El gran misterio es si sabían que sería su último disco juntos. Seguro que lo intuían. Alguna pista hay: en la Cara B está ese increíble medley de ocho canciones en 16 minutos. Una suite gozosa que va desde You never give me your money hasta Her majesty, una broma de 25 segundos que aseguran que se coló por error. El auténtico final debería de haber sido The End, una canción peculiar en la que los cuatro se lucen. Contiene el único solo de batería de Ringo con los Beatles. Después entra el resto con sus guitarras y compiten tocando el solo, para concluir con un piano y un verso que dice. “And in the end, the love you take is equal to the love you make”. (Y al final, el amor que te llevas, es equivalente al amor que das). Si no es una despedida, lo parece.

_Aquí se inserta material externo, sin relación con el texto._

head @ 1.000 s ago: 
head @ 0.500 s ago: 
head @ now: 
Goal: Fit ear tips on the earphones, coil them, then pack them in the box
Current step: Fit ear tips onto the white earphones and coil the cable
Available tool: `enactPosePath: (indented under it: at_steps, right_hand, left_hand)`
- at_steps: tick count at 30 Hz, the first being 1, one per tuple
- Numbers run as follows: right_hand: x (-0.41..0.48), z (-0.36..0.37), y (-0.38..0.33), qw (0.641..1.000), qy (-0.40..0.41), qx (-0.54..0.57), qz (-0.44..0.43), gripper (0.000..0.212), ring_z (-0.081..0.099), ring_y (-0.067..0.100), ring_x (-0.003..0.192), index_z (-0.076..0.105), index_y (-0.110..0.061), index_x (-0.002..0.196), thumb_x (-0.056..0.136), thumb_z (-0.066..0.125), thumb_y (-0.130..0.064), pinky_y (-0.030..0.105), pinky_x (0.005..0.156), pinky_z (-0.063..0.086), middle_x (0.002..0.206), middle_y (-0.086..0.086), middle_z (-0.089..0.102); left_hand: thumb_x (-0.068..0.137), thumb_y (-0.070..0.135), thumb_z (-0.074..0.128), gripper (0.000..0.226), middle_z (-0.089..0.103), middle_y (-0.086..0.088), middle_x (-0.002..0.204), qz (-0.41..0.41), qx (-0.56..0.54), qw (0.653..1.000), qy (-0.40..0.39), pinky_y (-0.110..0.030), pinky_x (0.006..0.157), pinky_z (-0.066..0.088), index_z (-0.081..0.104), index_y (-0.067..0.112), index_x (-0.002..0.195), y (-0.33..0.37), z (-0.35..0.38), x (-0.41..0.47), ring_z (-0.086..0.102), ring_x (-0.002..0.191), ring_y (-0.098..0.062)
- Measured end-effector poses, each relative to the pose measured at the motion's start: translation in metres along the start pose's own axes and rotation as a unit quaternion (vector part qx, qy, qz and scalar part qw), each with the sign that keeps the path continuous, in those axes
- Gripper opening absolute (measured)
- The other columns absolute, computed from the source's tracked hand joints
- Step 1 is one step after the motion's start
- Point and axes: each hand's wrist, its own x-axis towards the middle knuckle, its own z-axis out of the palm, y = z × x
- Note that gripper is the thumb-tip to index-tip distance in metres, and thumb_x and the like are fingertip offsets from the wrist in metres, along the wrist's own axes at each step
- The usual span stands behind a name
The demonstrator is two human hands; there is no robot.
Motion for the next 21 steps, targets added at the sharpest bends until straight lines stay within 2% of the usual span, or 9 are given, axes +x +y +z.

Hasta la legendaria portada contribuyó a amplificar esta sensación de final. La foto en el paso de cebra frente al estudio fue tomada en la mañana del 8 de agosto de 1969. Se hicieron seis disparos en los diez minutos que la policía permitió que la calle estuviese cortada. Es la única portada de su historia en el que no figura ni el nombre de la banda ni el título.

Más: el disco debería haberse llamado Everest. Y pensaron en volar para fotografiarse en la montaña más alta del mundo. Optaron por lo cercano y ese cambio dio lugar a esa historia que dice que Paul McCartney murió en un accidente de automóvil, el de la imagen es un doble y los Beatles quisieron representar un cortejo funerario: Lennon, con traje blanco, sería el sacerdote; Starr, de negro, es el amigo de luto; McCartney, descalzo, con el paso cambiado y fumando con la mano derecha a pesar de ser zurdo, sería el cadáver. Y, cerrando, Harrison con vaqueros, el enterrador. Hay más detalles: la matrícula del escarabajo, el coche negro... en fin.

Abbey Road fue, si no su final, su testamento. Y no está mal para cuatro chavales de clase media-baja de Liverpool. No señor.